* _DESCRIPTION OF THE TASK_:
Could you give the listing again exactly, without its pictures?

# # #

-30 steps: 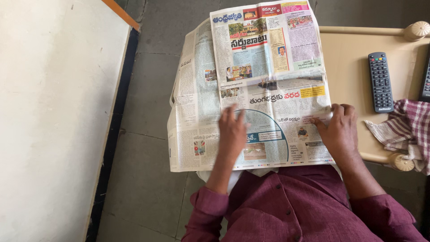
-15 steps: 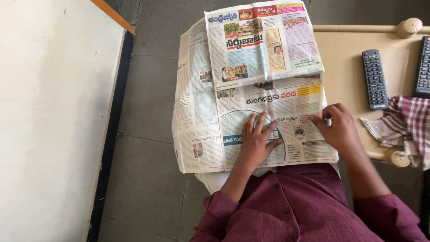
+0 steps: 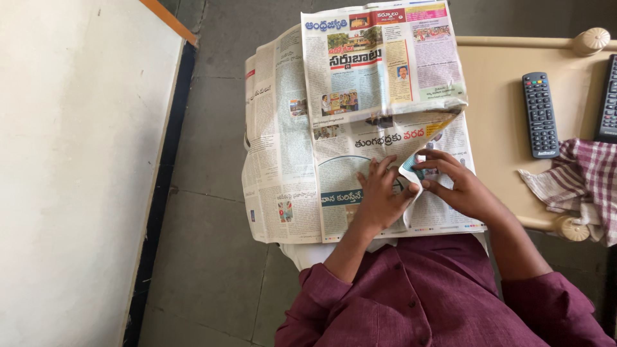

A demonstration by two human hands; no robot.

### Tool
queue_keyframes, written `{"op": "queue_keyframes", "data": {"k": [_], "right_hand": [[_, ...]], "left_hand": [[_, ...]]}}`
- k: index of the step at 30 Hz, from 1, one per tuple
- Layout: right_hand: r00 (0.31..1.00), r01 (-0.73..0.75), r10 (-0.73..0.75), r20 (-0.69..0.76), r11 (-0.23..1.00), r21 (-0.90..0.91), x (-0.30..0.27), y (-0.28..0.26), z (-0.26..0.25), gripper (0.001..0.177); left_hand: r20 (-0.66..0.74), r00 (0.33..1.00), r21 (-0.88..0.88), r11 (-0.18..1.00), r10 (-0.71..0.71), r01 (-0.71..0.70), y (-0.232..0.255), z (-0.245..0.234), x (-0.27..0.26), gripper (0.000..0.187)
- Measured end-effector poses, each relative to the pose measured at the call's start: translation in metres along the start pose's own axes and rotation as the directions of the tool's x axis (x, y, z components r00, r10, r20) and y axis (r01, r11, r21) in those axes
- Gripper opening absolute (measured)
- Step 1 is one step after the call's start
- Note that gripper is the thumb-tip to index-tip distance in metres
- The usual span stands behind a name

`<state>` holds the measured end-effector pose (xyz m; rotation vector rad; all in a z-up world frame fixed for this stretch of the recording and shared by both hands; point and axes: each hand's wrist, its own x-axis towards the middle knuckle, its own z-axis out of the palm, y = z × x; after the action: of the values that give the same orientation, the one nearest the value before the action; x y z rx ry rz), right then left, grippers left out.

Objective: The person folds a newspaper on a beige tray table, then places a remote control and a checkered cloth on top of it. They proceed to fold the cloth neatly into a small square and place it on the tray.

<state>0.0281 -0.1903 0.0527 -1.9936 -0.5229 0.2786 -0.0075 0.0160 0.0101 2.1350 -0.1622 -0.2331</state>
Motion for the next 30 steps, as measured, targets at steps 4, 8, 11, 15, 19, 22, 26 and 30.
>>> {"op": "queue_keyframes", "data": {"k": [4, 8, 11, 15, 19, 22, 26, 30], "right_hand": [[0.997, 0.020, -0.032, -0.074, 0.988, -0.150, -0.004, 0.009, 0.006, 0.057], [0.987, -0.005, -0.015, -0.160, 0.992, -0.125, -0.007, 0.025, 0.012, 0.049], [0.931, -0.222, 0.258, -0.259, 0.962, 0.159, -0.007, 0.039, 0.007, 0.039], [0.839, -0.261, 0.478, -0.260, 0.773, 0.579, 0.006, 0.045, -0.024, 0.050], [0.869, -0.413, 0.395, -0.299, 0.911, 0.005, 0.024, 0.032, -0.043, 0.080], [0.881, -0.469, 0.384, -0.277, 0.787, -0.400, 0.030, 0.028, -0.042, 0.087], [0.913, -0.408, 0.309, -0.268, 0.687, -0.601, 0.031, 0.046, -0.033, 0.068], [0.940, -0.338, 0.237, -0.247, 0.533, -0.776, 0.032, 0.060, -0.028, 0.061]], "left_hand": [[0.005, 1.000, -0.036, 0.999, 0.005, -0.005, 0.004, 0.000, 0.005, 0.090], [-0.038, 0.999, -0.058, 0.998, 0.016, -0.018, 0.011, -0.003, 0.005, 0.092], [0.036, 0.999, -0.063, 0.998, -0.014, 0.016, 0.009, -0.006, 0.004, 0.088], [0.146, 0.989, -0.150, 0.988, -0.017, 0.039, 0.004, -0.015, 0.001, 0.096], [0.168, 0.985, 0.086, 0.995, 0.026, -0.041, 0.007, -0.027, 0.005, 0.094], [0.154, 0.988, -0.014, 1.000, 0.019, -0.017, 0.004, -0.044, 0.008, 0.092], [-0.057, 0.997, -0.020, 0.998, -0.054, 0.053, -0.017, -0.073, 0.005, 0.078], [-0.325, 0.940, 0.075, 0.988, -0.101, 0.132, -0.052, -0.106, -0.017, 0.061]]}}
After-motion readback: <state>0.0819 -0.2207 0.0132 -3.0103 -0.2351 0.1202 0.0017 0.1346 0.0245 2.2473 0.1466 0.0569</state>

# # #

* _ANSWER TO THE EXERCISE_:
-30 steps: 
-15 steps: 
+0 steps: 

A demonstration by two human hands; no robot.

### Tool
queue_keyframes, written `{"op": "queue_keyframes", "data": {"k": [_], "right_hand": [[_, ...]], "left_hand": [[_, ...]]}}`
- k: index of the step at 30 Hz, from 1, one per tuple
- Layout: right_hand: r00 (0.31..1.00), r01 (-0.73..0.75), r10 (-0.73..0.75), r20 (-0.69..0.76), r11 (-0.23..1.00), r21 (-0.90..0.91), x (-0.30..0.27), y (-0.28..0.26), z (-0.26..0.25), gripper (0.001..0.177); left_hand: r20 (-0.66..0.74), r00 (0.33..1.00), r21 (-0.88..0.88), r11 (-0.18..1.00), r10 (-0.71..0.71), r01 (-0.71..0.70), y (-0.232..0.255), z (-0.245..0.234), x (-0.27..0.26), gripper (0.000..0.187)
- Measured end-effector poses, each relative to the pose measured at the call's start: translation in metres along the start pose's own axes and rotation as the directions of the tool's x axis (x, y, z components r00, r10, r20) and y axis (r01, r11, r21) in those axes
- Gripper opening absolute (measured)
- Step 1 is one step after the call's start
- Note that gripper is the thumb-tip to index-tip distance in metres
- The usual span stands behind a name

`<state>` holds the measured end-effector pose (xyz m; rotation vector rad; all in a z-up world frame fixed for this stretch of the recording and shared by both hands; point and axes: each hand's wrist, its own x-axis towards the middle knuckle, its own z-axis out of the palm, y = z × x; after the action: of the values that give the same orientation, the one nearest the value before the action; x y z rx ry rz), right then left, grippers left out.

Objective: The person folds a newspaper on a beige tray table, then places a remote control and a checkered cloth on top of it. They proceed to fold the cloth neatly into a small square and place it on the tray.

<state>0.0281 -0.1903 0.0527 -1.9936 -0.5229 0.2786 -0.0075 0.0160 0.0101 2.1350 -0.1622 -0.2331</state>
Motion for the next 30 steps, as measured, targets at steps 4, 8, 11, 15, 19, 22, 26 and 30.
>>> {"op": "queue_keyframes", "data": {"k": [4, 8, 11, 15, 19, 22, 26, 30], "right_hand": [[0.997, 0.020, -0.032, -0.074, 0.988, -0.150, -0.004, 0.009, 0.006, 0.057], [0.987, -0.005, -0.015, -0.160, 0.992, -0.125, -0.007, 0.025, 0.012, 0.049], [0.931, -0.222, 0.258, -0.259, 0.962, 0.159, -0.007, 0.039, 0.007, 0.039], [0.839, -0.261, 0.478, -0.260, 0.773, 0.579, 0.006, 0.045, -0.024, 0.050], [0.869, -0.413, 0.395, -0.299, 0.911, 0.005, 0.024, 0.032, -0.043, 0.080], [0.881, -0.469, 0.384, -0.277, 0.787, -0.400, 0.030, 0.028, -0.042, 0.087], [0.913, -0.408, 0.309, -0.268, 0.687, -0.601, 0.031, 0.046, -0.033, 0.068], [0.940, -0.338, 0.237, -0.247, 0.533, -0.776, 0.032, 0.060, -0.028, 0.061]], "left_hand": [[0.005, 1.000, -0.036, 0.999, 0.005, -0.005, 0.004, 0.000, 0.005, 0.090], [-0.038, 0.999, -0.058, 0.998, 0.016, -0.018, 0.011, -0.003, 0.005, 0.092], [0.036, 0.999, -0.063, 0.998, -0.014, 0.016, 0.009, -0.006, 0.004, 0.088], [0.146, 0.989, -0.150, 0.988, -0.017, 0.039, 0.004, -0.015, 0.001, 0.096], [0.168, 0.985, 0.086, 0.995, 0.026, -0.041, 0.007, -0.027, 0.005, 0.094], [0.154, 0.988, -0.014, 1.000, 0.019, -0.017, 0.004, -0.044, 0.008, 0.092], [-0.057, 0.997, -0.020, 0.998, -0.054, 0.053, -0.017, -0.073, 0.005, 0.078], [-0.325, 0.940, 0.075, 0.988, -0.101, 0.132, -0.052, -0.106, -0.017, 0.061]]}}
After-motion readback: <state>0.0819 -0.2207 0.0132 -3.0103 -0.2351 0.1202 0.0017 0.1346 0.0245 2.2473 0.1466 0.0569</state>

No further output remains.